What to do
As you work through the listing below, copy each line exactly and drop the images.

Source data

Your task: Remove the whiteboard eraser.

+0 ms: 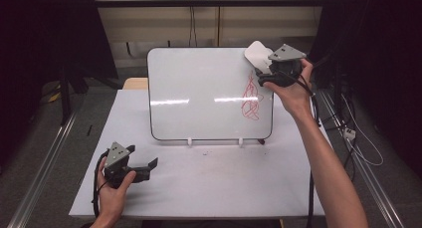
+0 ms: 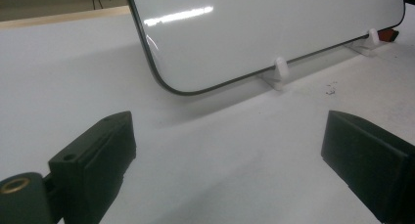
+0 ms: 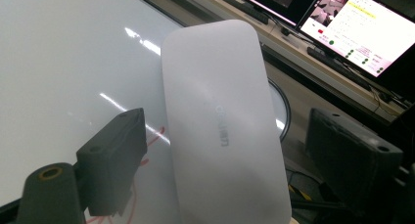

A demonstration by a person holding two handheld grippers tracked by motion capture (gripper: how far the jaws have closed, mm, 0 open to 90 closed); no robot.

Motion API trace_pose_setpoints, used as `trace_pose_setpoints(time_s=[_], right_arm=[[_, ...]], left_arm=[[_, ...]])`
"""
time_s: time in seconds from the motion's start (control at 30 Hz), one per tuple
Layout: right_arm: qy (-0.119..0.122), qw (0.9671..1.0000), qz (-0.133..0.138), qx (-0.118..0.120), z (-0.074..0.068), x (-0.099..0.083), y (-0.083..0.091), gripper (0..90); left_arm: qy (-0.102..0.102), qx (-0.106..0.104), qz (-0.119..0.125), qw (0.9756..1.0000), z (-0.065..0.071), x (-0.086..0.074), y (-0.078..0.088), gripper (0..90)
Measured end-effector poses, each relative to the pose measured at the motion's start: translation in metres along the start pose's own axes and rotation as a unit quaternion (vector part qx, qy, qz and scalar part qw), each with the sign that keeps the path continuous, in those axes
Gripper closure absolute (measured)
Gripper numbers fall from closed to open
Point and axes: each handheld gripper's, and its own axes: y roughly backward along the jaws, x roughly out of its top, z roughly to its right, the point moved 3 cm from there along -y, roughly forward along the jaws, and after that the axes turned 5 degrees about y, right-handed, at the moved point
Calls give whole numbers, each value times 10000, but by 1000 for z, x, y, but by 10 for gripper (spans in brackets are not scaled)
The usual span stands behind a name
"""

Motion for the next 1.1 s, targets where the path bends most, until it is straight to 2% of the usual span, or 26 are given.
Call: trace_pose_setpoints(time_s=[0.17, 0.5, 0.7, 1.1], right_arm=[[81, 9999, -132, 41, 2, 3, -12, 188], [319, 9988, -373, 48, -4, 3, -26, 219], [404, 9977, -534, -42, -4, 2, -29, 275], [523, 9963, -678, -45, -3, 4, -31, 304]], left_arm=[[-37, 30, -15, 10000, -1, 0, 1, 58], [24, 34, 7, 10000, -1, -1, 2, 58], [-10, 43, -26, 10000, -1, -1, 3, 59], [25, 42, -27, 10000, -1, -1, 1, 59]])
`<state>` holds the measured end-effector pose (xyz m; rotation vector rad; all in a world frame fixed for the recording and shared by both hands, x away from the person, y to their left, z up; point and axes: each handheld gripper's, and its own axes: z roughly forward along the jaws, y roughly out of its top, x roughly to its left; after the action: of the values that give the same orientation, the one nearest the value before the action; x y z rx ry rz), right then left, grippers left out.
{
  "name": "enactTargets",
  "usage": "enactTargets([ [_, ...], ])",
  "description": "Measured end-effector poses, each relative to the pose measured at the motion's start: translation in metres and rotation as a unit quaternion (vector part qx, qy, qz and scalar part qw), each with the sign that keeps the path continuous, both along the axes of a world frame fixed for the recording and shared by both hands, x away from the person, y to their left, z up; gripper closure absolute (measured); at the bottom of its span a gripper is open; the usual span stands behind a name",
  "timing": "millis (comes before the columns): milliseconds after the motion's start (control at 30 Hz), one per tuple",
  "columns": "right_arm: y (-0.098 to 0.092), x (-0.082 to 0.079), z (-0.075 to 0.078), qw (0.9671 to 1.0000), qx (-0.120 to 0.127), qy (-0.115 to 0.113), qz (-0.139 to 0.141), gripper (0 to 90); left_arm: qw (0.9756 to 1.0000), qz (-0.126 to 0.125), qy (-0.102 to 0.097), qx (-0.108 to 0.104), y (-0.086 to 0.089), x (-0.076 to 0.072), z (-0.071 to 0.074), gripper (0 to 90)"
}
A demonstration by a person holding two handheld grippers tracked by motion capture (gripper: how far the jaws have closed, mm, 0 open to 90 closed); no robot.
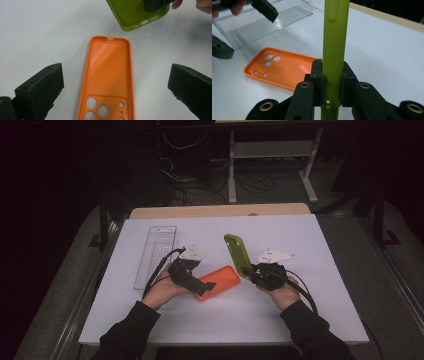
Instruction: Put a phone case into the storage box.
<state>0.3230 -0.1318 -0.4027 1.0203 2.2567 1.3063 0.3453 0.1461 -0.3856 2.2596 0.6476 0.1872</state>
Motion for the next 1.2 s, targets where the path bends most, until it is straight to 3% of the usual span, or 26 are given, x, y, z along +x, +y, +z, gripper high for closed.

Output of the task
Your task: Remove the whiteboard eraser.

+0 ms: 
+0 ms: 
+0 ms: 

A demonstration by a person holding two handheld grippers tracked by motion capture (gripper: how far the jaws have closed, mm, 0 open to 90 closed); no robot.

Motion API trace_pose_setpoints, used as `trace_pose_setpoints(time_s=[_], right_arm=[[_, ...]], left_arm=[[_, ...]])`
"""
time_s: time in seconds from the motion's start (control at 30 Hz), one per tuple
Layout: right_arm: qy (-0.119..0.122), qw (0.9671..1.0000), qz (-0.133..0.138), qx (-0.118..0.120), z (-0.074..0.068), x (-0.099..0.083), y (-0.083..0.091), gripper (0..90); left_arm: qy (-0.102..0.102), qx (-0.106..0.104), qz (-0.119..0.125), qw (0.9756..1.0000), z (-0.065..0.071), x (-0.086..0.074), y (-0.078..0.088), gripper (0..90)
Measured end-effector poses, each relative to the pose measured at the motion's start: translation in metres along the start pose's own axes and rotation as a unit quaternion (vector part qx, qy, qz and scalar part qw), each with the sign that keeps the path continuous, in those axes
Gripper closure absolute (measured)
Gripper numbers fall from closed to open
Point and axes: each handheld gripper's, and its own axes: y roughly backward along the jaws, x roughly out of its top, z roughly to its right, the point moved 3 cm from there along -y, roughly forward along the jaws, and after that the axes turned 5 degrees about y, right-handed, at the moved point
Calls give whole numbers, each value times 10000, but by 1000 for z, x, y, but by 10 for gripper (spans in brackets are not scaled)
The usual span stands behind a name
"""

Motion for the next 1.1 s, targets where the path bends most, until it is straight to 2% of the usual span, or 26 are given.
Call: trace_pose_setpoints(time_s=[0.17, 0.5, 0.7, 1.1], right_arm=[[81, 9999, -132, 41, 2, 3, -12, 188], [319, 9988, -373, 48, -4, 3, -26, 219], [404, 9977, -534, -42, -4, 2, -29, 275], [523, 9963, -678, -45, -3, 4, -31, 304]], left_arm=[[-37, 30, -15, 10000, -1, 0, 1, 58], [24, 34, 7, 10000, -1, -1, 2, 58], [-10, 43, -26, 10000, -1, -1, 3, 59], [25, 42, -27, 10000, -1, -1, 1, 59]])
`<state>` holds the measured end-effector pose (xyz m; rotation vector rad; all in a world frame fixed for the recording and shared by both hands, x away from the person, y to their left, z up; point and axes: each handheld gripper's, and its own axes: z roughly forward along the jaws, y roughly out of its top, x roughly to its left; after the action: of the values that give the same orientation, the one nearest the value before the action; x y z rx ry rz), right then left, grippers left out.
{
  "name": "enactTargets",
  "usage": "enactTargets([ [_, ...], ])",
  "description": "Measured end-effector poses, each relative to the pose measured at the motion's start: translation in metres and rotation as a unit quaternion (vector part qx, qy, qz and scalar part qw), each with the sign that keeps the path continuous, both along the axes of a world frame fixed for the recording and shared by both hands, x away from the person, y to their left, z up; gripper closure absolute (measured); at the bottom of its span a gripper is open; the usual span stands behind a name",
  "timing": "millis (comes before the columns): milliseconds after the motion's start (control at 30 Hz), one per tuple",
  "columns": "right_arm: y (-0.098 to 0.092), x (-0.082 to 0.079), z (-0.075 to 0.078), qw (0.9671 to 1.0000), qx (-0.120 to 0.127), qy (-0.115 to 0.113), qz (-0.139 to 0.141), gripper (0 to 90); left_arm: qw (0.9756 to 1.0000), qz (-0.126 to 0.125), qy (-0.102 to 0.097), qx (-0.108 to 0.104), y (-0.086 to 0.089), x (-0.076 to 0.072), z (-0.071 to 0.074), gripper (0 to 90)"
}
A demonstration by a person holding two handheld grippers tracked by motion capture (gripper: how far the jaws have closed, mm, 0 open to 90 closed); no robot.
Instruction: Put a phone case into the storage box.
<state>0.3230 -0.1318 -0.4027 1.0203 2.2567 1.3063 0.3453 0.1461 -0.3856 2.2596 0.6476 0.1872</state>
Motion for the next 1.2 s, targets where the path bends most, until it is straight to 3% of the usual span, or 26 are given, x, y, z along +x, +y, +z, gripper high for closed.

This completes the exercise.